The distribution patterns of NSTs and transporters of other substrates needed in posttranslational modifications in the Golgi (e.g. PAPS and ATP) have been intensively investigated using purified vesicles in the presence of radioactively labeled substrates (3-8). In these studies, Golgi vesicles isolated from mammalian cells were shown to transport UDP-Glc, UDP-Gal, UDP-Xyl, UDP-GlcNAc, UDP-GalNAc, UDP-GlcA, CMP-Sia, GDP-Fuc, ATP, and PAPS (for a review, see Ref. 9). Further biochemical characterization of the transport proteins demonstrated that they act as antiporters exchanging the substrates for the respective mono-nucleotides (7, 10).

A breakthrough came with the cloning of the first NSTs. By complementation cloning in characterized cell mutants, the UDP-GlcNAc transporter was cloned from yeast (11), the CMP-Sia and UDP-Gal transporters were cloned from mammals (12, 13), and the GDP-Man transporter was cloned from the protozoan Leishmania (14). All isolated NST genes encoded homologous type III membrane proteins. Ma et al. (14) noted first that the gene family not only included NSTs but also proteins of the inner chloroplast membrane transporting other metabolites (15, 16). Nowadays, this gene family is known as the drug-metabolite transporter superfamily, which comprises solute transporters from both prokaryotes and eukaryotes (17).

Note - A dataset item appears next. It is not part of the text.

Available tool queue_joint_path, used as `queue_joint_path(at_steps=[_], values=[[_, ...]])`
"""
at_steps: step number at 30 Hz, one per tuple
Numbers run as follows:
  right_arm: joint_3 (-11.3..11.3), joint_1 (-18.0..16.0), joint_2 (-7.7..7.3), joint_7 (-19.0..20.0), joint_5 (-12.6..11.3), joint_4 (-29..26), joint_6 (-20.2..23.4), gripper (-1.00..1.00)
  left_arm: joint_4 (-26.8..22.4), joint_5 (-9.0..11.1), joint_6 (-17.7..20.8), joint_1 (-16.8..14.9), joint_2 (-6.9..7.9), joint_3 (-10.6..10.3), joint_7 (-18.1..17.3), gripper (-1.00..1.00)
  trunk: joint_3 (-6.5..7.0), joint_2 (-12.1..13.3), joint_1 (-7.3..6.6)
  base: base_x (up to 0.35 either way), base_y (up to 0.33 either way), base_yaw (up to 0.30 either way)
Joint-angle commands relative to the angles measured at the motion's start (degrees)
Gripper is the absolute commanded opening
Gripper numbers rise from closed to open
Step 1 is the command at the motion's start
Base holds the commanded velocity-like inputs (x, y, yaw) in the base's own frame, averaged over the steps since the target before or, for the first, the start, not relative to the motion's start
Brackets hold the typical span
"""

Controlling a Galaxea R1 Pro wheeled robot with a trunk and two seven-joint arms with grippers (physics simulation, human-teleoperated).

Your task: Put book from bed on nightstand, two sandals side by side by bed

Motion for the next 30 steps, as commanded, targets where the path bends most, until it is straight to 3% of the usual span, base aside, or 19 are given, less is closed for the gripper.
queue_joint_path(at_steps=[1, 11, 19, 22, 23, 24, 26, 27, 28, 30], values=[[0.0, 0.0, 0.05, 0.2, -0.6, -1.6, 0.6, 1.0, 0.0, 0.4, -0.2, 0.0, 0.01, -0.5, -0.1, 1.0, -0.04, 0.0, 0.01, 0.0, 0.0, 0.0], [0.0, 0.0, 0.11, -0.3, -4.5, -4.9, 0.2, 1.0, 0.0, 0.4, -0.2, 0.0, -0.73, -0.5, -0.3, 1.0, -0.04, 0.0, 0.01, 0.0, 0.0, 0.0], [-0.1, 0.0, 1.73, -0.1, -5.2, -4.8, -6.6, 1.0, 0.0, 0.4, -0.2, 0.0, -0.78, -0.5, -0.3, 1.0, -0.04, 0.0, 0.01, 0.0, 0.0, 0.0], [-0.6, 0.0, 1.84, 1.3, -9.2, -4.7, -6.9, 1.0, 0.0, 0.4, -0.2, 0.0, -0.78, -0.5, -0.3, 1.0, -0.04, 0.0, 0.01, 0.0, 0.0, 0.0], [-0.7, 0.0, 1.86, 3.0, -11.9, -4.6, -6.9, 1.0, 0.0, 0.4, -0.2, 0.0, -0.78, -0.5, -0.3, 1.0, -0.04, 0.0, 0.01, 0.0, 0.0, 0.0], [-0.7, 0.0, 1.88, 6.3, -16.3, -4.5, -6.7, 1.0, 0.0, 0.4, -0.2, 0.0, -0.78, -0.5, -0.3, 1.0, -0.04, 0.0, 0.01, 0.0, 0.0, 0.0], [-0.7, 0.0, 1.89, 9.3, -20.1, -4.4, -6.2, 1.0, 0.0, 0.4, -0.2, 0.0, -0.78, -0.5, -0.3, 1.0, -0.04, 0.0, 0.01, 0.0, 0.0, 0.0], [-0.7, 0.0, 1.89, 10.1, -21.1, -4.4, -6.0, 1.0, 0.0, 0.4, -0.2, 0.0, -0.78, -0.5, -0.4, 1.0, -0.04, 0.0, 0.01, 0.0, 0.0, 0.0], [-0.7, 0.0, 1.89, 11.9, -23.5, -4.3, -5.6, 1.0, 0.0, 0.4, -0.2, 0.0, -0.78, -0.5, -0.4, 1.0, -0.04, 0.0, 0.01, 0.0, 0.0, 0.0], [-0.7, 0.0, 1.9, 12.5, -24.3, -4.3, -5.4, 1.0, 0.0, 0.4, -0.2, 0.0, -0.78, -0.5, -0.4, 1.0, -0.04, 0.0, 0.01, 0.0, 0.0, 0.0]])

NSTs preserve their specificity when expressed in heterologous systems. Initially demonstrated for the murine CMP-Sia transporter by Berninsone et al. (18), this aspect has been used later to clone NSTs from different species. For instance, the canine UDP-GlcNAc transporter was cloned by complementation of a transport-deficient Klyveromyces lactis strain (11), and the Caenorhabditis elegans GDP-Fuc transporter (19) was cloned by complementation of human fibroblasts isolated from a patient with congenital disorder of glycosylation type IIc. More recently, two UDP-Gal transporters from Arabidopsis (20) have been identified by complementation of the Chinese Hamster Ovary (CHO) cell mutant Lec8 (21). Together, the architectural conservation, which allows the identification of putative NSTs in the gene data bases, and the functional conservation, which allows specificity testing in a low background system such as Saccharomyces cerevisiae (22), have accelerated the cloning and functional characterization of NSTs. Unexpectedly, the testing of heterologously expressed NSTs demonstrated that many of these proteins transport more than one substrate. Functional activities determined for human NSTs are listed in Table II.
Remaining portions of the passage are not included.